Dr Stewart said that although some aspects of care are good in hospitals in England, “I am deeply concerned that some hospitals are falling short of the excellent care that should be provided to both dying people and those important to them. In particular, communication with patients and their families is generally poor. It is disappointing that hospitals don’t seem to recognise this as an important issue, not just for those experiencing this in their own lives, but for the wider public.

“Everyone wants to know that if they are in the same situation, their needs and those of their families, friends and those important to them will be met, with clinically appropriate treatment, sensitivity and compassion.”

Professor John Ellershaw, director of the Marie Curie Palliative Care Institute in Liverpool, said: “It is unacceptable in the current day and age that hospitals are failing patients, and their families, in the care they receive at the end of their life. Too many patients are dying badly in our hospitals when we know how to care for them well.”
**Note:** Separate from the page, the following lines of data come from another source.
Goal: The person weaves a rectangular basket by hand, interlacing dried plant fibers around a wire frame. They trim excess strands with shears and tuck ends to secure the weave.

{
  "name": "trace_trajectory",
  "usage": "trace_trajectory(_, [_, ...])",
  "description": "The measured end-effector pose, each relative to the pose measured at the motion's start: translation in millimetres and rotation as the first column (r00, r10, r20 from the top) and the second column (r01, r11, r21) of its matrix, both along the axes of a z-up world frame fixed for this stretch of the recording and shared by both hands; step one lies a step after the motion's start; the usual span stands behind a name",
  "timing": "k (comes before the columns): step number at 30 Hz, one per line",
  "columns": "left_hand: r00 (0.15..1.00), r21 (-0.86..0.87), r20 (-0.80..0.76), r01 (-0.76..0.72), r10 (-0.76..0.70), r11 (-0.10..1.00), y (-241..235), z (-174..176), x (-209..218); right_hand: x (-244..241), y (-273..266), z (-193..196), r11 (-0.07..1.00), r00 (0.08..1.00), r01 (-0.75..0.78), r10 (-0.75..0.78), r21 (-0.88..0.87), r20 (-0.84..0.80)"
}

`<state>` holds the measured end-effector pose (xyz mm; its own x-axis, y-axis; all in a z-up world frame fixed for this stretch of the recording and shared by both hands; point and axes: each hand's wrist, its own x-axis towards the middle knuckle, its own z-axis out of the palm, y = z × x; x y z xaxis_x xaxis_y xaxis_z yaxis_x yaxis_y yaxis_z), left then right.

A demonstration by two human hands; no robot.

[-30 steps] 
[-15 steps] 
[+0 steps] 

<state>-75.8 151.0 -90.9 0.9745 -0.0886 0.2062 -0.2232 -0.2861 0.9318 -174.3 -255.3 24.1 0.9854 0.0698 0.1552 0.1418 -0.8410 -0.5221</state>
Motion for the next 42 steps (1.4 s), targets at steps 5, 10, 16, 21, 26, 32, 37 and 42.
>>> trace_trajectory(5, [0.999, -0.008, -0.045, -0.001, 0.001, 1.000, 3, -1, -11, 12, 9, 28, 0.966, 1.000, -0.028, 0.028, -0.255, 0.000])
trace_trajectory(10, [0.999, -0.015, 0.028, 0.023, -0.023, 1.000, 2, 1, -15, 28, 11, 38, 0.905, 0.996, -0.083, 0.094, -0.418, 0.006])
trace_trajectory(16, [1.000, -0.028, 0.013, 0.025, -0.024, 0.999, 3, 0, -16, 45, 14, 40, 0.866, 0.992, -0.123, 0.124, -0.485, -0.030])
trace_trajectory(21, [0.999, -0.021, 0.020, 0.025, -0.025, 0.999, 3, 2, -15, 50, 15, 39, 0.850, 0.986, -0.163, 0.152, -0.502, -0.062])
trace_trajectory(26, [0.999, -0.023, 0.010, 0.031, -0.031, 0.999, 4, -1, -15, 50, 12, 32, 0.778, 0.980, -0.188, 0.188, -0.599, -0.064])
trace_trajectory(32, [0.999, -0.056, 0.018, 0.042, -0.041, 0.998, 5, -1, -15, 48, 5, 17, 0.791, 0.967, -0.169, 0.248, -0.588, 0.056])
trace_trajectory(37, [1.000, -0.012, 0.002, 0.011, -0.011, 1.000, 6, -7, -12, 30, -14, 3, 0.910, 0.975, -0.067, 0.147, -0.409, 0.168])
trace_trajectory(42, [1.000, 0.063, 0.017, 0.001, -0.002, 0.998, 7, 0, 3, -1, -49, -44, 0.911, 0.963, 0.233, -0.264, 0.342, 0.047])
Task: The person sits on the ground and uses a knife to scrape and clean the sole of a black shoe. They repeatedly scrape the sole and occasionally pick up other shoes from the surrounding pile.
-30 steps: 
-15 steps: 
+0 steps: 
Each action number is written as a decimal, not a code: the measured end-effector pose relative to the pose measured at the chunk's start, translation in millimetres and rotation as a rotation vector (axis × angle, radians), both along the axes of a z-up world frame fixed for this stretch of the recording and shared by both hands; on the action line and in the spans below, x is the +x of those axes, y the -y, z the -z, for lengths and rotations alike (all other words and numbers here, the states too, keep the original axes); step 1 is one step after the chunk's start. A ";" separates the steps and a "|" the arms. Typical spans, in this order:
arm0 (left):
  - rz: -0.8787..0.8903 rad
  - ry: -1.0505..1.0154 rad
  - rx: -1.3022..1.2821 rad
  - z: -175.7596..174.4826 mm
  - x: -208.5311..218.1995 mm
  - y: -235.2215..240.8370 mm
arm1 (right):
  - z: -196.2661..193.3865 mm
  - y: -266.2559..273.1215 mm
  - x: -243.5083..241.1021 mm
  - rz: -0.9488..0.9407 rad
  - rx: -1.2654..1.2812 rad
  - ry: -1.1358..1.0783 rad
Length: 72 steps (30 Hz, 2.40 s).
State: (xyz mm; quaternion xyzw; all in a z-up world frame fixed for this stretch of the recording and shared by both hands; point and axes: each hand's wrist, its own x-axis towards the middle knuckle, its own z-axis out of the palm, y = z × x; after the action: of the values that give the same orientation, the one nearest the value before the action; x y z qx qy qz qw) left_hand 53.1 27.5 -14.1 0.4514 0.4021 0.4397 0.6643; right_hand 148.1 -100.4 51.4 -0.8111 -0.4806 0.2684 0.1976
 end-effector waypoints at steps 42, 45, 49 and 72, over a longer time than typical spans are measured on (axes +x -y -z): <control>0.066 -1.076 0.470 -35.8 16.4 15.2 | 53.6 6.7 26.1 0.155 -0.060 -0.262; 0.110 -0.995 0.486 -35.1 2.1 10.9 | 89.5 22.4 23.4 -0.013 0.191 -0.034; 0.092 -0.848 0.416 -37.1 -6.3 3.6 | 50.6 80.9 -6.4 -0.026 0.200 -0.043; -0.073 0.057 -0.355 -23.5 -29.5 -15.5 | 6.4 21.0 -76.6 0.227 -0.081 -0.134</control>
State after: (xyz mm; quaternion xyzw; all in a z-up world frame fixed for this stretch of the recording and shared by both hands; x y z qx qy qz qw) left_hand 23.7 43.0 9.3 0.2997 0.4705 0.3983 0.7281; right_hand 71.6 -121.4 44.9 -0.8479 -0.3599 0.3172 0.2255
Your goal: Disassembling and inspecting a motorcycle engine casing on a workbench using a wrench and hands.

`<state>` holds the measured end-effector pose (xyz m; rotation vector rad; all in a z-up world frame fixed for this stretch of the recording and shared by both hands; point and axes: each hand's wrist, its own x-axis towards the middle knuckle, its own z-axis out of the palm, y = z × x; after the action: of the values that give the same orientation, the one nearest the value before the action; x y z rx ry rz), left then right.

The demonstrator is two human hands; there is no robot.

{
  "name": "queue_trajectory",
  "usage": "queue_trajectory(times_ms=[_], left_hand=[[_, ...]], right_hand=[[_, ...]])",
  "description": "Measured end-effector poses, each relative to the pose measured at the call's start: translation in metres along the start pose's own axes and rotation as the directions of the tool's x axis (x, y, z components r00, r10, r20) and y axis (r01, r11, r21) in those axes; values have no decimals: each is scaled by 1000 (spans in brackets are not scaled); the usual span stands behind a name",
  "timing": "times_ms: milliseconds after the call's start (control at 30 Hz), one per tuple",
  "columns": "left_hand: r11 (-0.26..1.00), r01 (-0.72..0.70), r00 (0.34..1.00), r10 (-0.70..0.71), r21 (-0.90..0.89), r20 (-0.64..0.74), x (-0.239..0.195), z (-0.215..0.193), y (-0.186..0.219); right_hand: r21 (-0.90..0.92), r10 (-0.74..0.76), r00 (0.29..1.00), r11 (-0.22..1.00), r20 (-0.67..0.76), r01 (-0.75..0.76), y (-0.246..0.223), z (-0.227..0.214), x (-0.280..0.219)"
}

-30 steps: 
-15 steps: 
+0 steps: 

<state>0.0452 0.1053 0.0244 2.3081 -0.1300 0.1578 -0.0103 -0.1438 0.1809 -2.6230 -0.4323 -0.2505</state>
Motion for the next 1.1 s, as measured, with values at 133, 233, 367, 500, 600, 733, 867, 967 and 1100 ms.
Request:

Richard Berman, a consultant in palliative care medicine at the Christie Hospital in Manchester, knows his patients are going to die. They have terminal cancer. But when they are in their last days of life, he will tell them only as much as they want.

“It’s not something that you have to let everybody know. The better way of putting it is that the patient should be given the opportunity to learn about what is happening to them,” he said.

He – or someone else on the palliative care team – will ask a broad question in as sesnsitive way as possible, such as “How do you think things are going?”. The patient might respond, “I’m not sure they are going very well”, which gives the doctor the chance to ask, “Would you like me to explain more about what’s going on?”.

It’s a step by step process, said Berman. “There’s never the bombshell question that they are not expecting,” he said. “Not every patient wants to hear more – in which case, the conversation stops there.

It’s difficult to have hard and fast rules about how you do this,” said Berman. “Everyone is different and has a different personality and different culture and background. There should be a very flexible approach.”

Even some people who do want open and frank discussions can get upset, “but the majority know anyway that things weren’t going so well and just want confirmation of that”.

“Sometimes patients are poorly or may become poorly quickly and you may miss the opportunity to have these discussions.” Conversations with family and friends and support for them are also critical. “This is a very sensitive, distressing and difficult time for them. They need to be kept involved in discussions and up to date with what is going on,” he said. At the Christie, they really get few complaints, but “emotions run high. If relatives are distressed and angry and upset, the way forward is to sit them down and explore why. Often it is something that is fairly easily resolvable. It is all about sensitive and open communictaion.”